[Problem details]: Lines from the beginning of the data below through the one containing "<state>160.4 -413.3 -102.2" are to be printed exactly as they appear.

[Given data]:

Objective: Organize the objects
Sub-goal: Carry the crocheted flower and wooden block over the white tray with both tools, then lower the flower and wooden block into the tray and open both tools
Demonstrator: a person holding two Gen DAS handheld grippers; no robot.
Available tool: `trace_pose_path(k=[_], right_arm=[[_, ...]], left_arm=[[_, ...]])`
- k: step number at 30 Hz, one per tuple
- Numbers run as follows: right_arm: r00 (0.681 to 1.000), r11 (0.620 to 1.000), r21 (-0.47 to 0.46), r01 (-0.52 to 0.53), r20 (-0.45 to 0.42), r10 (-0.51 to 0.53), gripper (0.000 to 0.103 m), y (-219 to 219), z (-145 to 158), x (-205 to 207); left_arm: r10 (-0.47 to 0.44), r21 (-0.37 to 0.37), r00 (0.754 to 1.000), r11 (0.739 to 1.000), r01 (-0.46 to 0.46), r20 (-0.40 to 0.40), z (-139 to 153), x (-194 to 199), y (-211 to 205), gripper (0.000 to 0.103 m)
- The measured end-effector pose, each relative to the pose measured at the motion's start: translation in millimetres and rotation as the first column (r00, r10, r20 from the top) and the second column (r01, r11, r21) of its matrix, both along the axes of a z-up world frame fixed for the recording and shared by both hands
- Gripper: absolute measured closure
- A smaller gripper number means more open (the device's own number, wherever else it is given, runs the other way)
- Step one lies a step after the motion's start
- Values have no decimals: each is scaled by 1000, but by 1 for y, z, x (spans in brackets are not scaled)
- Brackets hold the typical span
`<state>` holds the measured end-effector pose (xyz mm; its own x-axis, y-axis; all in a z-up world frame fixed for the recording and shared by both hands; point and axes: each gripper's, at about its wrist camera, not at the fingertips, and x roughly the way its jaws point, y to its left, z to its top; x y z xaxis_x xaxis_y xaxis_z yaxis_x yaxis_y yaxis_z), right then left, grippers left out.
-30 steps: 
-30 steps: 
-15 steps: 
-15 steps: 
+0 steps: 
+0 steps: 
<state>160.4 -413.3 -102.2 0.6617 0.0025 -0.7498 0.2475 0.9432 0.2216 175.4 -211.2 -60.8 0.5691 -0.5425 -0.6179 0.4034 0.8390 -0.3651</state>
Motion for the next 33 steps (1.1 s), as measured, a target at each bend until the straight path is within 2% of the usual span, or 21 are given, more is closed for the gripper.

[Result]:
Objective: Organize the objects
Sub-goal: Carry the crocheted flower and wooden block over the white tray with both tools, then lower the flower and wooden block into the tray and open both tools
Demonstrator: a person holding two Gen DAS handheld grippers; no robot.
Available tool: `trace_pose_path(k=[_], right_arm=[[_, ...]], left_arm=[[_, ...]])`
- k: step number at 30 Hz, one per tuple
- Numbers run as follows: right_arm: r00 (0.681 to 1.000), r11 (0.620 to 1.000), r21 (-0.47 to 0.46), r01 (-0.52 to 0.53), r20 (-0.45 to 0.42), r10 (-0.51 to 0.53), gripper (0.000 to 0.103 m), y (-219 to 219), z (-145 to 158), x (-205 to 207); left_arm: r10 (-0.47 to 0.44), r21 (-0.37 to 0.37), r00 (0.754 to 1.000), r11 (0.739 to 1.000), r01 (-0.46 to 0.46), r20 (-0.40 to 0.40), z (-139 to 153), x (-194 to 199), y (-211 to 205), gripper (0.000 to 0.103 m)
- The measured end-effector pose, each relative to the pose measured at the motion's start: translation in millimetres and rotation as the first column (r00, r10, r20 from the top) and the second column (r01, r11, r21) of its matrix, both along the axes of a z-up world frame fixed for the recording and shared by both hands
- Gripper: absolute measured closure
- A smaller gripper number means more open (the device's own number, wherever else it is given, runs the other way)
- Step one lies a step after the motion's start
- Values have no decimals: each is scaled by 1000, but by 1 for y, z, x (spans in brackets are not scaled)
- Brackets hold the typical span
`<state>` holds the measured end-effector pose (xyz mm; its own x-axis, y-axis; all in a z-up world frame fixed for the recording and shared by both hands; point and axes: each gripper's, at about its wrist camera, not at the fingertips, and x roughly the way its jaws point, y to its left, z to its top; x y z xaxis_x xaxis_y xaxis_z yaxis_x yaxis_y yaxis_z), right then left, grippers left out.
-30 steps: 
-30 steps: 
-15 steps: 
-15 steps: 
+0 steps: 
+0 steps: 
<state>160.4 -413.3 -102.2 0.6617 0.0025 -0.7498 0.2475 0.9432 0.2216 175.4 -211.2 -60.8 0.5691 -0.5425 -0.6179 0.4034 0.8390 -0.3651</state>

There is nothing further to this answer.